Both of these are done in an awk BEGIN block:
BEGIN{RS=">";FS="\n"}
Since the file begins with >, the first record will be empty and therefore must be ignored to prevent an error caused by trying to write to a file name extracted from an empty record. Thus, the main awk action block is filtered to only process records beginning with record number (NR) 2. This is achieved by placing a condition before the action block as follows:
NR>1{ ... }
with the record separator set to > each record is a whole sequence including its header, and each is split into fields at line breaks (because we set the field separator to "\n"). Thus, field 1 ($1) of each record contains the text we wish to use as filenames. Note the record separator (>) is no longer part of any field and so the entire first field can be used to build the filename.
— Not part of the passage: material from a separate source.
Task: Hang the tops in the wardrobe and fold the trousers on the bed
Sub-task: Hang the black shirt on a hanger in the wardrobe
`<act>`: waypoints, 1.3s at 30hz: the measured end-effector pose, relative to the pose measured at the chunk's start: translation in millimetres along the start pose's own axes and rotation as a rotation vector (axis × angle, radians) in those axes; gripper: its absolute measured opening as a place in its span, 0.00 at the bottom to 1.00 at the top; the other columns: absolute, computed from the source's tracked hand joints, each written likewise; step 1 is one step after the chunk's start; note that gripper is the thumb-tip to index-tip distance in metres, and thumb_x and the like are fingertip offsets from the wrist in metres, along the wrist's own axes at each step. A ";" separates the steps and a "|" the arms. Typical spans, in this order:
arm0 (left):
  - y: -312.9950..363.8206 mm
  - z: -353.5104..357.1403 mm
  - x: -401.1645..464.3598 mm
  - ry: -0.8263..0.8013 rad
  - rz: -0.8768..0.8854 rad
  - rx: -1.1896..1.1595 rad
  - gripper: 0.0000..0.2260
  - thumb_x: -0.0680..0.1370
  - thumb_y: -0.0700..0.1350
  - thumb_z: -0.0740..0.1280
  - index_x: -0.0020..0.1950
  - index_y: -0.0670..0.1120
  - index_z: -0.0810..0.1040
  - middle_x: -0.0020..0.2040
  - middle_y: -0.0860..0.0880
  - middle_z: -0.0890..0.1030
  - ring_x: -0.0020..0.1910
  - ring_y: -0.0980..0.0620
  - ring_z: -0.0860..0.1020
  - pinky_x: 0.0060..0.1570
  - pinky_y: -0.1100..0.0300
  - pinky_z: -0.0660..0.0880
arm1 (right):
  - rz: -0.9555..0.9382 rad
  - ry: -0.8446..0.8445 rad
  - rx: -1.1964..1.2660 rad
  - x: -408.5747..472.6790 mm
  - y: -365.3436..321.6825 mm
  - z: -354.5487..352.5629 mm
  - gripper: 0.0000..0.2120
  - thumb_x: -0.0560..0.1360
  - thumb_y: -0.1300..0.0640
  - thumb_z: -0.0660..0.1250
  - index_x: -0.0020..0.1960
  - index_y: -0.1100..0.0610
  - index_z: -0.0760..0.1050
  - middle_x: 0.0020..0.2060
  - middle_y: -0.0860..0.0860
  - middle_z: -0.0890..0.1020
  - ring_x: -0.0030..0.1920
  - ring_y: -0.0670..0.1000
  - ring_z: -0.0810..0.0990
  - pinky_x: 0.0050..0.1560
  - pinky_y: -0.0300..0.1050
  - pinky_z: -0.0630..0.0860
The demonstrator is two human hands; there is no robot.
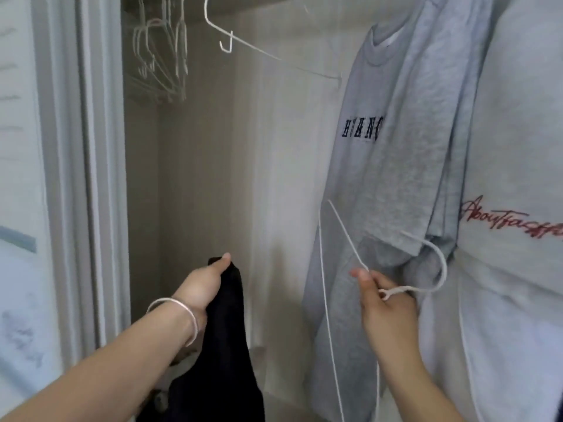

In this example, ".fasta" has been appended as a file extension:
fnme=$1 ".fasta";
Next, the fasta header marker ">" is printed, followed by the entire record ($0) to the filename fnme just formed, using awk's > redirect:
print ">" $0 > fnme;
lastly, the file is closed to prevent awk exceeding the system limit for the number of open files allowed, if many files are to be written (see footnote):
close(fnme);
whole procedure
awk command
awk 'BEGIN{RS=">";FS="\n"} NR>1{fnme=$1".fasta"; print ">" $0 > fnme; close(fnme);}' example.fasta
Tested on the following mock file named example.fasta:
>DNA sequence 1
GCAAAAGAACCGCCGCCACTGGTCGTGAAAGTGGTCGATCCAGTGACATCCCAGGTGTTGTTAAATTGAT
CATGGGCAGTGGCGGTGTAGGCTTGAGTACTGGCTACAACAACACTCGCACTACCCGGAGTGATAGTAAT
GCCGGTGGCGGTACCATGTACGGTGGTGAAGT
>DNA sequence 2
TCCCAGCCAGCAGGTAGGGTCAAAACATGCAAGCCGGTGGCGATTCCGCCGACAGCATTCTCTGTAATTA
ATTGCTACCAGCGCGATTGGCGCCGCGACCAGGATCCTTTTTAACCATTTCAGAAAACCATTTGAGTCCA
TTTGAACCTCCATCTTTGTTC
>DNA sequence 3
AACAAAAGAATTAGAGATATTTAACTCCACATTATTAAACTTGTCAATAACTATTTTTAACTTACCAGAA
AATTTCAGAATCGTTGCGAAAAATCTTGGGTATATTCAACACTGCCTGTATAACGAAACACAATAGTACT
TTAGGCTAACTAAGAAAAAACTTT
results (terminal commands and output)
$ ls
'DNA sequence 1.fasta' 'DNA sequence 3.fasta'
'DNA sequence 2.fasta' example.fasta
$ cat DNA\ sequence\ 1.fasta
>DNA sequence 1
GCAAAAGAACCGCCGCCACTGGTCGTGAAAGTGGTCGATCCAGTGACATCCCAGGTGTTGTTAAATTGAT
CATGGGCAGTGGCGGTGTAGGCTTGAGTACTGGCTACAACAACACTCGCACTACCCGGAGTGATAGTAAT
GCCGGTGGCGGTACCATGTACGGTGGTGAAGT
$ cat DNA\ sequence\ 2.fasta
>DNA sequence 2
TCCCAGCCAGCAGGTAGGGTCAAAACATGCAAGCCGGTGGCGATTCCGCCGACAGCATTCTCTGTAATTA
ATTGCTACCAGCGCGATTGGCGCCGCGACCAGGATCCTTTTTAACCATTTCAGAAAACCATTTGAGTCCA
TTTGAACCTCCATCTTTGTTC
$ cat DNA\ sequence\ 3.fasta
>DNA sequence 3
AACAAAAGAATTAGAGATATTTAACTCCACATTATTAAACTTGTCAATAACTATTTTTAACTTACCAGAA
AATTTCAGAATCGTTGCGAAAAATCTTGGGTATATTCAACACTGCCTGTATAACGAAACACAATAGTACT
TTAGGCTAACTAAGAAAAAACTTT
footnote
"To write numerous files, successively, in the same awk program. If the files aren’t closed, eventually awk may exceed a system limit on the number of open files in one process. It is best to close each one when the program has finished writing it."